→ **The problem**
If a line in the entries below includes the string "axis", copy it out.

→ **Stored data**
○ ○ ○ ○ ○ ○ ○

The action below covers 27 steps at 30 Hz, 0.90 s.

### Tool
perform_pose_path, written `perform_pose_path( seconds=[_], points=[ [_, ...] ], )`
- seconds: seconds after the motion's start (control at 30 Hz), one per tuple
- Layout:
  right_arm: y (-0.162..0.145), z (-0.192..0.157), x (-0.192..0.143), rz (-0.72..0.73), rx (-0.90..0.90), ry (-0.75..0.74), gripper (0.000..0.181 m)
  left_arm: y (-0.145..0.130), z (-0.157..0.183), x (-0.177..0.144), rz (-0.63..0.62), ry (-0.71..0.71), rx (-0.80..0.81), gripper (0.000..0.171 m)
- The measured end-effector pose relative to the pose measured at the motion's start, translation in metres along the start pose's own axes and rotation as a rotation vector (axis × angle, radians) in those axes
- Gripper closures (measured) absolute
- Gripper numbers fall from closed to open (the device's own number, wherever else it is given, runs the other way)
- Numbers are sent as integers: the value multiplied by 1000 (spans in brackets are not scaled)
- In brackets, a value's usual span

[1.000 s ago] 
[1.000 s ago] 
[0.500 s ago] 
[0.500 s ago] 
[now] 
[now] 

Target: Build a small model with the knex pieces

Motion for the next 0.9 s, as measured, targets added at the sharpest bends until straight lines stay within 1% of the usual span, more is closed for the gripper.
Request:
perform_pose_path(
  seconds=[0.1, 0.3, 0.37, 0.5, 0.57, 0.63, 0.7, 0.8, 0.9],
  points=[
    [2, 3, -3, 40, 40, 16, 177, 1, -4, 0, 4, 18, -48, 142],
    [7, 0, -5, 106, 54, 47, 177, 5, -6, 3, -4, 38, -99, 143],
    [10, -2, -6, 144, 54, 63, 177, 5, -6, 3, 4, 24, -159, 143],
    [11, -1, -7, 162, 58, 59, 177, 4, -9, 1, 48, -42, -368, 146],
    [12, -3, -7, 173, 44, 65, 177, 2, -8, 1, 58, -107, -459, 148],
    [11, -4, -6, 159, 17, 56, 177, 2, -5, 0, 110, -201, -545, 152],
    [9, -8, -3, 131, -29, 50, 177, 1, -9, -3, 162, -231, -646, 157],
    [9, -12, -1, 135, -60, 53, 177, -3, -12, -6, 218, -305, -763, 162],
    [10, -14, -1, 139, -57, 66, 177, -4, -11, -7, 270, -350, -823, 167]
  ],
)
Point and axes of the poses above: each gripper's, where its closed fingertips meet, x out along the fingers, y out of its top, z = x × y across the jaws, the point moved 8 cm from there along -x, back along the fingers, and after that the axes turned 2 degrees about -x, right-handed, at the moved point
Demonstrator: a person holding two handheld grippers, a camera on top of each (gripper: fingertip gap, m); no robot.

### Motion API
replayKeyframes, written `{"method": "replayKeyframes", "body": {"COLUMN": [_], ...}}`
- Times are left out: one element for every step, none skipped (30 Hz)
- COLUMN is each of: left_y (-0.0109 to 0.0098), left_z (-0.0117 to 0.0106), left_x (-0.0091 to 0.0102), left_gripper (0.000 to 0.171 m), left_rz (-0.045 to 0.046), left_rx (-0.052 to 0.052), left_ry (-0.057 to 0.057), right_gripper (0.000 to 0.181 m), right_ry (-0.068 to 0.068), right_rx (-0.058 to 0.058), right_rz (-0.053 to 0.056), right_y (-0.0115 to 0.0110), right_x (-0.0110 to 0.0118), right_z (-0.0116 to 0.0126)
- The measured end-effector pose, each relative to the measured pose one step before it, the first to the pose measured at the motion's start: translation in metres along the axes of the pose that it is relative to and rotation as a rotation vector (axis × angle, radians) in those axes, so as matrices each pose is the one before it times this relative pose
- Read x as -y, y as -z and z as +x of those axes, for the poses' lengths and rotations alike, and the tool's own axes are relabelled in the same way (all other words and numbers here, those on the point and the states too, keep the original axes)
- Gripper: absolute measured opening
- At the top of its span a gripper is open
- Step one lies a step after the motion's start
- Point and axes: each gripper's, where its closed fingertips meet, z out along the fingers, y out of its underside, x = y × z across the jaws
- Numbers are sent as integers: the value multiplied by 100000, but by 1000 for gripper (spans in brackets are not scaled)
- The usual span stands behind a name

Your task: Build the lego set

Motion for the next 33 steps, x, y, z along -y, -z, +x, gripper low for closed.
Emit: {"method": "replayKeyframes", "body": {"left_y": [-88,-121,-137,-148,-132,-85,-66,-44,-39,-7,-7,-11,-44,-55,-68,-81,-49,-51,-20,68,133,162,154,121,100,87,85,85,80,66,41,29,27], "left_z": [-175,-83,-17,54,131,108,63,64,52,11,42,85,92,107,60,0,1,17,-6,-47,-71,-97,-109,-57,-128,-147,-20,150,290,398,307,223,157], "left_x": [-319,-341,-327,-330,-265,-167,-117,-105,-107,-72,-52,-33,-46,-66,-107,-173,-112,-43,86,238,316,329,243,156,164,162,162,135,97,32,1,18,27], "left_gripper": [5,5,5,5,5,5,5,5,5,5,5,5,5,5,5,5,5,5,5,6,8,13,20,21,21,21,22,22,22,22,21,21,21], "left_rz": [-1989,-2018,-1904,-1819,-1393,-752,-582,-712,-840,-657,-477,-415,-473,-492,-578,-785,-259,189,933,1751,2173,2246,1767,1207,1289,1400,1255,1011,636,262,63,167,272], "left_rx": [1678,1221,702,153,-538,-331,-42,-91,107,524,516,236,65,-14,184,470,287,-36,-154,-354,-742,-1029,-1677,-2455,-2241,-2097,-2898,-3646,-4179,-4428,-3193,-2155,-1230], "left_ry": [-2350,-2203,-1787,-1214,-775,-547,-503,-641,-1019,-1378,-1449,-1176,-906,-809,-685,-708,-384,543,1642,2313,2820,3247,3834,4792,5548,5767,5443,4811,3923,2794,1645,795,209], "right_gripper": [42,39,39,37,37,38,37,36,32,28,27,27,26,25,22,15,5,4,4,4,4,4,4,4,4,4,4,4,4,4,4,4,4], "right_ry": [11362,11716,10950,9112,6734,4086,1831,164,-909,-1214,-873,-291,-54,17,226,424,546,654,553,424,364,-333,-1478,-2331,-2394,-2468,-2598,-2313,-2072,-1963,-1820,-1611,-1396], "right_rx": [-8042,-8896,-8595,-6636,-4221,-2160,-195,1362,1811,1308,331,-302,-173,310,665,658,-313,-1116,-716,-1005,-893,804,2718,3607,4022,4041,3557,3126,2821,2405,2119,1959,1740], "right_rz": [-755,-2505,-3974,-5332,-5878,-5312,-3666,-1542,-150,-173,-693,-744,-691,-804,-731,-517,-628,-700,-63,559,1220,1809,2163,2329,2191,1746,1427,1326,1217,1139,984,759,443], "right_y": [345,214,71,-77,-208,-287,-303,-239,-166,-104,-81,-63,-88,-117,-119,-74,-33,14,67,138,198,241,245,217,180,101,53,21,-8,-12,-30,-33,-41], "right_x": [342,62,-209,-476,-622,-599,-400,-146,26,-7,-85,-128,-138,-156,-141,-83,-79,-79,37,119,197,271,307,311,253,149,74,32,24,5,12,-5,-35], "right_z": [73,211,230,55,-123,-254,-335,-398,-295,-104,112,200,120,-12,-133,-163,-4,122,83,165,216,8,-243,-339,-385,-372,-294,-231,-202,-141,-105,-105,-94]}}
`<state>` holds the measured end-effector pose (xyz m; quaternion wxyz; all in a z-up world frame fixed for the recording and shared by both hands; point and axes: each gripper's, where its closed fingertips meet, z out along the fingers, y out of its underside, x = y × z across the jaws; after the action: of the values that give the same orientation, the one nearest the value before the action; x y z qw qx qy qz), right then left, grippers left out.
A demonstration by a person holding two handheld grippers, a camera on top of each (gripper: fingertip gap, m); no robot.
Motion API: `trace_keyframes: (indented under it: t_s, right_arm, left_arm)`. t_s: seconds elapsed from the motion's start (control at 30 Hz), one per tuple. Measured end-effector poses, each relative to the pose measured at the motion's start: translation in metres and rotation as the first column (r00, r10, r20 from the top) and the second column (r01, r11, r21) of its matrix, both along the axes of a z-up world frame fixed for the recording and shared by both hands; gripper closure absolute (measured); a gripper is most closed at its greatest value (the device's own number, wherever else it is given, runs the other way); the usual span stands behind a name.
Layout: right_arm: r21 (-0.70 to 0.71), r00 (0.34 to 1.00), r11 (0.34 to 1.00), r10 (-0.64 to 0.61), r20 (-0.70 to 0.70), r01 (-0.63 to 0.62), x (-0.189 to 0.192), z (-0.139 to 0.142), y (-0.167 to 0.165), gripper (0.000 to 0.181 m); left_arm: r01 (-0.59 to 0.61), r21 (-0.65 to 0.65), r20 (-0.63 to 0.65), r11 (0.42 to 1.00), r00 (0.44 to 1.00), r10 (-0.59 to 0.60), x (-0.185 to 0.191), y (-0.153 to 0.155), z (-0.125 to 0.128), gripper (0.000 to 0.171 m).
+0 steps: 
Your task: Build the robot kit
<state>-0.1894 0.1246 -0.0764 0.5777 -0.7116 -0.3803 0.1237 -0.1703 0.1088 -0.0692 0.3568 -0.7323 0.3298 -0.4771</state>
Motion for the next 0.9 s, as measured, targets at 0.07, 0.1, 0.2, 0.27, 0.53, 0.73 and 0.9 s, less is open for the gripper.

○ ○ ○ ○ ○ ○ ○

→ **The completed task**
- The measured end-effector pose relative to the pose measured at the motion's start, translation in metres along the start pose's own axes and rotation as a rotation vector (axis × angle, radians) in those axes
- The measured end-effector pose, each relative to the measured pose one step before it, the first to the pose measured at the motion's start: translation in metres along the axes of the pose that it is relative to and rotation as a rotation vector (axis × angle, radians) in those axes, so as matrices each pose is the one before it times this relative pose

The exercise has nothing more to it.